Ultrasonic can be used in chemistry to increase reaction rates and product yields. Most of the effect of ultrasound on chemical reactions is due to cavitation: the formation and collapse of small gas bubbles in a solvent. In this review, we first provide an overview of the physical background of cavitation and discuss its dependence on factors such as acoustic intensity and frequency, solvent and temperature. The effect of ultrasound on chemical reactions is considered for both homogeneous reactions and heterogeneous liquid-solid systems. The first area is mainly illustrated by discussing the effect of ultrasound on polymerization and depolymerization reactions, and the second area is illustrated by selected examples in organic synthesis. The tendency for sonication to alter the reaction mechanism in favor of a homolytic (rather than a heterolytic) pathway is also briefly discussed. A specific preference for a particular path under sonochemical conditions, as distinct from the path under mechanical agitation, is termed “sonochemical switching”. Ultrasonic equipment for laboratory-scale experiments is compared and some practical “tips and pitfalls” are given.
Sonication and Lysis of Cells
Ultrasonic sonochemical equipment is primarily used for sample preparation and production. These areas include, inter alia, the homogenization, emulsification and suspension of various substances, as well as the acceleration of chemical reactions, cell disruption and extraction of cell contents. The selective destruction of certain substances using ultrasonic sonochemical equipment can shorten tedious preparation processes and increase the yield of many reactions. A comparison with mechanical processing equipment such as planetary ball mills, rotor/stators or gap homogenizers shows that ultrasonic sonochemical equipment works with higher efficiency and in particular makes reproducible results possible. The trend in analysis is toward smaller sample sizes and the use of fewer chemicals. For example, in recent years, the use of ultrasonic sonochemical equipment has become critical, as even the smallest sample volumes need to be processed quickly, economically, and reproducibly.

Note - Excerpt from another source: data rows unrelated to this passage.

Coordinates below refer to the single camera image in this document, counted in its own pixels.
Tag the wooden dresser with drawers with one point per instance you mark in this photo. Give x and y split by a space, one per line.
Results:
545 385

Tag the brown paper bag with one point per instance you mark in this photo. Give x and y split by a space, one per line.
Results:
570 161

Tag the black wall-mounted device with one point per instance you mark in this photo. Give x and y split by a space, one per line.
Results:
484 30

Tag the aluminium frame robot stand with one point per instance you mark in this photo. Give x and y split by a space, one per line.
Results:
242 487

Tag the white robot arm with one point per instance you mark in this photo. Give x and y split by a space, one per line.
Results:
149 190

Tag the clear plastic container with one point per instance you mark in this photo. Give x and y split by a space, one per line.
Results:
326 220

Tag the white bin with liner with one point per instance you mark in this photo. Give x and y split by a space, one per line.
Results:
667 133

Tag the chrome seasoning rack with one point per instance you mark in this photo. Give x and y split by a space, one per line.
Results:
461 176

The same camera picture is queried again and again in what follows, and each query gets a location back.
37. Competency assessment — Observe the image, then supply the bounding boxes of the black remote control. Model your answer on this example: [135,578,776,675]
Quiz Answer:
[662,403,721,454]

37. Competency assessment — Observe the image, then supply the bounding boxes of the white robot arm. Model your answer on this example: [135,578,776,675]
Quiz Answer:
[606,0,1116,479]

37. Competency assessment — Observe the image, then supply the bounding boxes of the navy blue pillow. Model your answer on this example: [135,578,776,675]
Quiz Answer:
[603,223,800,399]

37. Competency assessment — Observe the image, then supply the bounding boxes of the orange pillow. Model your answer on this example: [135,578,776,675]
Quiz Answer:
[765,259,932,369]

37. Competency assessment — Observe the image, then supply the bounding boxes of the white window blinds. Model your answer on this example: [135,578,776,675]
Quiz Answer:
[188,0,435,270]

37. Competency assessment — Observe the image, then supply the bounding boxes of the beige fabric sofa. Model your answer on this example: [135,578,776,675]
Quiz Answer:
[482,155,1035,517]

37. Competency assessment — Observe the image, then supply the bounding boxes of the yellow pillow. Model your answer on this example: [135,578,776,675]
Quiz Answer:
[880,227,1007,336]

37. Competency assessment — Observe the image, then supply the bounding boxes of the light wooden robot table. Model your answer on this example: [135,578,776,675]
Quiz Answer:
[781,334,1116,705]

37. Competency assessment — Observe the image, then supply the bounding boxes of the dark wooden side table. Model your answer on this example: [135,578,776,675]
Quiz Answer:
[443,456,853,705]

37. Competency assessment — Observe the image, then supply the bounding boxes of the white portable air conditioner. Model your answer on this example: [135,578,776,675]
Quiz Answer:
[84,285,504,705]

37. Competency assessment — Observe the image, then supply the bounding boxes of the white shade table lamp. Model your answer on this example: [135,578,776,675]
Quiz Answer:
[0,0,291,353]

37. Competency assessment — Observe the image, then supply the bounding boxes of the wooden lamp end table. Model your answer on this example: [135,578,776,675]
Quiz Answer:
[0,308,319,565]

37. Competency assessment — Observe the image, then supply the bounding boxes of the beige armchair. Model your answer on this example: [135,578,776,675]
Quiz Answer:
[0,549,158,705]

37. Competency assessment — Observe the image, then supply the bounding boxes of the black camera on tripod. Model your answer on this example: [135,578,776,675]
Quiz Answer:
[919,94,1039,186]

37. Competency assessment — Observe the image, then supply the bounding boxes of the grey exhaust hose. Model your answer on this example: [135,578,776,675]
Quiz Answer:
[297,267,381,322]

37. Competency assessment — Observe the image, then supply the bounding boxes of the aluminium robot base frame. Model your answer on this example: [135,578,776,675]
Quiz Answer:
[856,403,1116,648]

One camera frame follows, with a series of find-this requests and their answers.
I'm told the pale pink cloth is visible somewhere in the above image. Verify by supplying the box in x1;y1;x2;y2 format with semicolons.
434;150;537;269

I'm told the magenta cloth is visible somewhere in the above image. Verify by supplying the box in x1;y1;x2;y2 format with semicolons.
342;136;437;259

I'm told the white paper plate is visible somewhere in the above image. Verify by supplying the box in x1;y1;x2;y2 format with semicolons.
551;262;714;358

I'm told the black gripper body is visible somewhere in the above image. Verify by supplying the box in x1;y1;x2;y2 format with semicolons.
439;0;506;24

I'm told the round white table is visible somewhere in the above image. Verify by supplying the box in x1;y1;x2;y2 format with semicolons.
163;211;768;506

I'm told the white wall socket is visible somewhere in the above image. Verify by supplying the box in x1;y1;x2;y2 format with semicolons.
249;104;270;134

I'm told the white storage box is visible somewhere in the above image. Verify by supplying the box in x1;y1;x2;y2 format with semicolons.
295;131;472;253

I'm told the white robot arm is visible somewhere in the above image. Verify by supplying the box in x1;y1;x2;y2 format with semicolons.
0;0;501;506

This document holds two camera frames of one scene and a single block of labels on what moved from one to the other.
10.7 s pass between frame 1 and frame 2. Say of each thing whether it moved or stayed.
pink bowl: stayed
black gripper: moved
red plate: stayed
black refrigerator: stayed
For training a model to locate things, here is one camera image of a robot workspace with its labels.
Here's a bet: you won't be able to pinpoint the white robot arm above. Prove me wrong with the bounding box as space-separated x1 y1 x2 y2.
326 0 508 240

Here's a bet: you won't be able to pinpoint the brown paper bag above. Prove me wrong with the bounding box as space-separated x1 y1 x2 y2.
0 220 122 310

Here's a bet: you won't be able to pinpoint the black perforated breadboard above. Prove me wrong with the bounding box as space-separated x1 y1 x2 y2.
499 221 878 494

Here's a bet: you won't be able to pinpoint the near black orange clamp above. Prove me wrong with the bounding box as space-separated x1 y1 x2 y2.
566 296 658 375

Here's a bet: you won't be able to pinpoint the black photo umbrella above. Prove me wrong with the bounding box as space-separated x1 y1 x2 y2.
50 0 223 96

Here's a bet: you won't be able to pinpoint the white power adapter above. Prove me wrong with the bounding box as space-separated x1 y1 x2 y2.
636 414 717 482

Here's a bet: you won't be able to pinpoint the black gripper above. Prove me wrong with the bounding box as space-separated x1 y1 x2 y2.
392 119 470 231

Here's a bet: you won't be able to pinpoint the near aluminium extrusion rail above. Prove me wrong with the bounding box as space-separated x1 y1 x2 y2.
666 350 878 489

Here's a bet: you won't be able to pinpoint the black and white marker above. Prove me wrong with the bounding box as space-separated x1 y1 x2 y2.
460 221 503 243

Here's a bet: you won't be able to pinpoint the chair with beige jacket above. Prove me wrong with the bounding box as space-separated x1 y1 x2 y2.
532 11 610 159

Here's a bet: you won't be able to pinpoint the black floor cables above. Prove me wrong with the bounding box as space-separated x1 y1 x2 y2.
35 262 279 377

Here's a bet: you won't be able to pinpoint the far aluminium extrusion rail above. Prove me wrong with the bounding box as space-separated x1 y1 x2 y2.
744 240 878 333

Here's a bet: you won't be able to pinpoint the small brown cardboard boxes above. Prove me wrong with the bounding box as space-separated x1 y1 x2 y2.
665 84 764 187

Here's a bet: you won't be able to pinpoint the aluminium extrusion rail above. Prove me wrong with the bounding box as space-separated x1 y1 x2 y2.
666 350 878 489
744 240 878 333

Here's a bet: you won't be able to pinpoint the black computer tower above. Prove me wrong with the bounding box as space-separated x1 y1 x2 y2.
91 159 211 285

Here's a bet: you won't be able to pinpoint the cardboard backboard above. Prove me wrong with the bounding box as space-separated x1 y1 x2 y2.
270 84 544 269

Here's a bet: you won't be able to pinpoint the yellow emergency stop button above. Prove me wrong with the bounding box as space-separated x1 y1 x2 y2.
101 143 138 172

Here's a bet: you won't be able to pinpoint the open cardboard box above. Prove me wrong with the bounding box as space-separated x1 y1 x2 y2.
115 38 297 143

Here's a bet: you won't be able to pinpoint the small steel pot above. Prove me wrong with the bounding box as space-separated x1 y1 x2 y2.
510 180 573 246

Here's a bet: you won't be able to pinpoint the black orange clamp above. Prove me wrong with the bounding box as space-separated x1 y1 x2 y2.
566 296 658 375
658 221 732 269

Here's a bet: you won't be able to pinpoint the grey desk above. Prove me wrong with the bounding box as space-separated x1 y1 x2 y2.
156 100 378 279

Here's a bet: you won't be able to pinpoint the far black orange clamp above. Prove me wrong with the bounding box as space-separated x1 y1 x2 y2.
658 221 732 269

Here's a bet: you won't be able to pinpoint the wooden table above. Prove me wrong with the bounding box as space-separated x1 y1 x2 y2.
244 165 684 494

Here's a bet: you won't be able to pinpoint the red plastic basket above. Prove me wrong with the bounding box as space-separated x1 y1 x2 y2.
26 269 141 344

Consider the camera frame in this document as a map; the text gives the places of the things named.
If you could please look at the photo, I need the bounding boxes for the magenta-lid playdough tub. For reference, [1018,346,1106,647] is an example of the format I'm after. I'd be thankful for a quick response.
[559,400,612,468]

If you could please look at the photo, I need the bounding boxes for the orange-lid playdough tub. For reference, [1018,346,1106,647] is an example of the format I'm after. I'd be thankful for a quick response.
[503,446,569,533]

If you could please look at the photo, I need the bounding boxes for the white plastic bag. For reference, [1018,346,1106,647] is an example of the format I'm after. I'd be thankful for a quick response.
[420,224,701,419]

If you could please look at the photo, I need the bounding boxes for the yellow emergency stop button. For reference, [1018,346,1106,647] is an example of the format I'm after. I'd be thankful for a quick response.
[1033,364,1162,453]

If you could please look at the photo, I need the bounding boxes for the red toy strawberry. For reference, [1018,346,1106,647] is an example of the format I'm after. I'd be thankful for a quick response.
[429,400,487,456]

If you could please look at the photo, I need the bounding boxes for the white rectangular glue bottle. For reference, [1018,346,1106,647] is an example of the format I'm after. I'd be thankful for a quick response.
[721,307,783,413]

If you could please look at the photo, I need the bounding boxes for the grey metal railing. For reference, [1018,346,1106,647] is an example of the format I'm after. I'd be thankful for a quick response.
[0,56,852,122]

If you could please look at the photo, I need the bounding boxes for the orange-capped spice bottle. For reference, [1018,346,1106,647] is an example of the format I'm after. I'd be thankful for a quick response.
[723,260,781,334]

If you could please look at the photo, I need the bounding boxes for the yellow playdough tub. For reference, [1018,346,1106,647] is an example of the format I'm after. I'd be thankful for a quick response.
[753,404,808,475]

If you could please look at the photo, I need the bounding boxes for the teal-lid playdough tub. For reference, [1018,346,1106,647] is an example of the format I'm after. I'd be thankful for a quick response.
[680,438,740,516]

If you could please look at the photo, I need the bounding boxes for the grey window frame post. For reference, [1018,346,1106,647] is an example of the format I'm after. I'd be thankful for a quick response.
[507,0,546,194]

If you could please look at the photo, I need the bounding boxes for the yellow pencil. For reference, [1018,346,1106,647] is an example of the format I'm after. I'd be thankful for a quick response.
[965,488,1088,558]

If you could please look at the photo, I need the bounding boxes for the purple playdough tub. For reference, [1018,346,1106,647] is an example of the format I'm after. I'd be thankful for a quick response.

Destruction of cells and microorganisms
In modern laboratories, ultrasonic sonochemical equipment is used to disrupt cell walls to extract cellular contents, such as proteins, without damaging them. A portion of the energy introduced into the cell suspension is converted into heat by friction. To avoid thermal damage to the cellular contents, samples were either periodically intermittently sonicated during sonication or cooled in a cooling vessel. The rosette pool enables uniform sonication of microorganisms as the ultrasonic energy forces the sample to circulate repeatedly under the probe and throughout the sidearm. Placed in an ice bath, the contents are effectively cooled due to the enlarged glass surface.
The disruption of the cell membrane depends largely on the elasticity of the cell. Cellular components, such as mitochondria or cytoplasm, can be partially disrupted by varying the input ultrasonic energy and extracted power. For particularly drug-resistant bacteria (e.g. streptococci), fungi, spores, yeast or tissue samples, direct destruction at very high ultrasound amplitudes can be carried out by the microtips, which can deliver very large energy inputs to the smallest sample volumes middle.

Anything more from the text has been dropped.